I cannot think of a reasonable explanation for the inconsistencies, other than the possibility that Wheeler is lying in his declaration about what occurred at the meeting in order to advance his retaliation claim against Radtke. And while Seshadri directs a district court to reject testimony without trial if under the circumstances no reasonable person would believe it, I am mindful that "credibility issues are to be left to the trier of fact to resolve on the basis of oral testimony except in extreme cases." In re Chavin, 150 F.3d 726, 728 (7th Cir. 1998) (emphasis in original).
In this case, I need not determine whether to decide this factual issue myself (due to unreasonableness) or send it to the jury because the case is subject to dismissal on another basis. In short, it is undisputed that Radtke didn't know that Wheeler filed the inmate complaints on July 24, 2014. Wheeler did not submit admissible evidence to dispute this fact and it is therefore undisputed.
Even if Radtke had known that Wheeler submitted the inmate complaints, Radtke has submitted proof (aside from what she allegedly said during the July 22, 2014, interview) that she would have disciplined him anyway for a legitimate reason. Specifically, when Radtke began investigating Wheeler in April 2014 after learning that he was trying to identify the confidential informants who gave statements against him for Conduct Report 2303800, she decided the best course of action at that time was to monitor his mail to learn more, instead of taking immediate action. Once Wheeler's activities reached the point of trying to out an individual on the radio using a home address, Radtke decided it was time to stop Wheeler and give him a conduct report for his actions. After discussing Wheeler's behavior with him on July 22, 2014, Radtke issued him the conduct report on August 8, 2014. Wisconsin's administrative rules mandated that Radtke issue Wheeler a conduct report for his behavior. The court concludes that on this record, even if Radtke had known that Wheeler submitted two inmate complaints regarding the July 22, 2014, interview, she would have issued him a conduct report based on his repeated rule violations and her mandate to do so. A reasonable factfinder could not conclude that Radtke retaliated against Wheeler. Therefore, I will grant Radtke's motion for summary judgment and deny Wheeler's motion for summary judgment.

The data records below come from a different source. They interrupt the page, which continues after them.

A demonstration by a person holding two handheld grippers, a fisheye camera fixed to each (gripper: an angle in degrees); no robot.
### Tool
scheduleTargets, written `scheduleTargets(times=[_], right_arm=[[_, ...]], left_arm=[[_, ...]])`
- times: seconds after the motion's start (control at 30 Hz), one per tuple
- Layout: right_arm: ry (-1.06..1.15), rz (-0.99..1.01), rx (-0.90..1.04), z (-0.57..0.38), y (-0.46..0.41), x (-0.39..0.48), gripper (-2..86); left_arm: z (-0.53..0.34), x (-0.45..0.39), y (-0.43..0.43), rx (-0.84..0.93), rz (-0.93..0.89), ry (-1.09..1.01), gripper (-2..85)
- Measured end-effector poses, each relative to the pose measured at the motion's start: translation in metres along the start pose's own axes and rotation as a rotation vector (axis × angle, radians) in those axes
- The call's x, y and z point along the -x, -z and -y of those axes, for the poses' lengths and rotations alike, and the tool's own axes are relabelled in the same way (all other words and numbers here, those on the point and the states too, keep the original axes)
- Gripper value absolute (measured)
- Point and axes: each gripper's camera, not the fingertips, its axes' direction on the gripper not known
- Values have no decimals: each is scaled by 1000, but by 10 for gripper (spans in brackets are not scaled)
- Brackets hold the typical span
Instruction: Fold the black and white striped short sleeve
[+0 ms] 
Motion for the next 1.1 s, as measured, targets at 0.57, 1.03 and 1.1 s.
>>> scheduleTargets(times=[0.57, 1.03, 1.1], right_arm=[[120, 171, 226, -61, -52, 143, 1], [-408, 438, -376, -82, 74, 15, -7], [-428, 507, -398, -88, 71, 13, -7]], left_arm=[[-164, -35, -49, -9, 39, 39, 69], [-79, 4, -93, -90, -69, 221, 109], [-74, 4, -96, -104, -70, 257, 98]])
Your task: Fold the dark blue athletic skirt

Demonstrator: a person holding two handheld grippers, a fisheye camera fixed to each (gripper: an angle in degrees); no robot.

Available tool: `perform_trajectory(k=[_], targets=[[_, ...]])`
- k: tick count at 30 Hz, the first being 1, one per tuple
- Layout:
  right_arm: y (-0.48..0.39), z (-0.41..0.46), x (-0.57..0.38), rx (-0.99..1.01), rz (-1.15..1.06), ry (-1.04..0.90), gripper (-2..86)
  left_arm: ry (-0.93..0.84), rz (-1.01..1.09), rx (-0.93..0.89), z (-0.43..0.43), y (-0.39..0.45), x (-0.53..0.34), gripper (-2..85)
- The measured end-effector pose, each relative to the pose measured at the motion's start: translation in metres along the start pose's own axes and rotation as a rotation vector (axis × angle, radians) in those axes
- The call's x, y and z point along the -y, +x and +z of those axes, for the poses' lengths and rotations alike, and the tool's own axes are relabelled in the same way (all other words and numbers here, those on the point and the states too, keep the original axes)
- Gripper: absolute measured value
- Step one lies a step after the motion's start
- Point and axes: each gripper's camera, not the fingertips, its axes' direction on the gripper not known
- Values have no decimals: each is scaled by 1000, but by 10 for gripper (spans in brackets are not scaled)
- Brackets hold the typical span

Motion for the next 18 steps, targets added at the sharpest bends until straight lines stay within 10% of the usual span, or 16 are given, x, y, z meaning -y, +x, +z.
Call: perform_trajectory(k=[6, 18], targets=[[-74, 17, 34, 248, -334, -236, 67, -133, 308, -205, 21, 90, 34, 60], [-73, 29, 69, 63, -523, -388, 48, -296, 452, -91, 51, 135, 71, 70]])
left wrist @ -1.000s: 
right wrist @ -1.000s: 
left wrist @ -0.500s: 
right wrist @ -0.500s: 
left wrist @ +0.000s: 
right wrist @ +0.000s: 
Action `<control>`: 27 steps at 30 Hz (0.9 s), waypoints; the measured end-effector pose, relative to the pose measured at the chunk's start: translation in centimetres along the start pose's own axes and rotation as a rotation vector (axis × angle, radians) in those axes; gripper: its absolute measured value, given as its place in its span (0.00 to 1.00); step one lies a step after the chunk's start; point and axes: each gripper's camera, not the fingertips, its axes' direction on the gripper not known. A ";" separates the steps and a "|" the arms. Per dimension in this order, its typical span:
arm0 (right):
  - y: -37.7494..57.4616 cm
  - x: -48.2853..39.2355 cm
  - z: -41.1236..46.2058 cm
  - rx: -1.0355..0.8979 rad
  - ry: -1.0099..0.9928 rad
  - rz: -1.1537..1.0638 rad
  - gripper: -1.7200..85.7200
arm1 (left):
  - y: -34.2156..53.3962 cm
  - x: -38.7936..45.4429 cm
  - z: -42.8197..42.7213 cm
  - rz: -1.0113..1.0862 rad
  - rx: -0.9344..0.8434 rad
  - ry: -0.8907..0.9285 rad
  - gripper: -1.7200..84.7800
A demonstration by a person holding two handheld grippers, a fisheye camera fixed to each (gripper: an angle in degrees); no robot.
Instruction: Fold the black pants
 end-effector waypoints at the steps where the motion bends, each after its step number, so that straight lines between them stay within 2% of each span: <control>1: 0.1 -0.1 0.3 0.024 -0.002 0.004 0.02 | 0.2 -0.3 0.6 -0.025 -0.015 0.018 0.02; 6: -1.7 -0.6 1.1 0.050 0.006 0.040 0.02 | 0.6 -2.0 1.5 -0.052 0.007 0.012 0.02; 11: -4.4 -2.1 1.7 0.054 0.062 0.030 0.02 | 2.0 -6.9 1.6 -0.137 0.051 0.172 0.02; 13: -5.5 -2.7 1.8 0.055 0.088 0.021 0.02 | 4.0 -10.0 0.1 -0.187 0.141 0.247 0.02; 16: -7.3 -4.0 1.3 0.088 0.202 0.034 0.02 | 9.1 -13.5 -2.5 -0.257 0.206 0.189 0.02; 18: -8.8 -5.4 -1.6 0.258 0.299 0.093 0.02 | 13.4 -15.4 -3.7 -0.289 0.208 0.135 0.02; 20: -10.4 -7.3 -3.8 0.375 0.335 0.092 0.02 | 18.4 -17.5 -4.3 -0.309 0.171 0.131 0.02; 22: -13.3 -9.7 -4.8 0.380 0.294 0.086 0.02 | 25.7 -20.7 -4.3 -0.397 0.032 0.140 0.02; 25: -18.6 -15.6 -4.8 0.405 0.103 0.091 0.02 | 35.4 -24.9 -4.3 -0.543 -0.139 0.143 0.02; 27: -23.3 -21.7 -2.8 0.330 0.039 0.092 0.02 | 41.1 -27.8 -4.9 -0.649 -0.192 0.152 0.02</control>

Lastly, Radtke requests that the court levy monetary sanctions against Wheeler and issue him a "strike" for willfully abusing the judicial process and conducting this litigation in bad faith by submitted fabricated testimony. However, I have not concluded that Wheeler submitted fabricated testimony. Even if I had, Wheeler is proceeding in forma pauperis so a monetary sanction is impractical. Moreover, the in forma pauperis statute does not provide for imposition of a "strike" for the submission of fabricated testimony. See 28 U.S.C. § 1915(g). Therefore, I will not sanction Wheeler.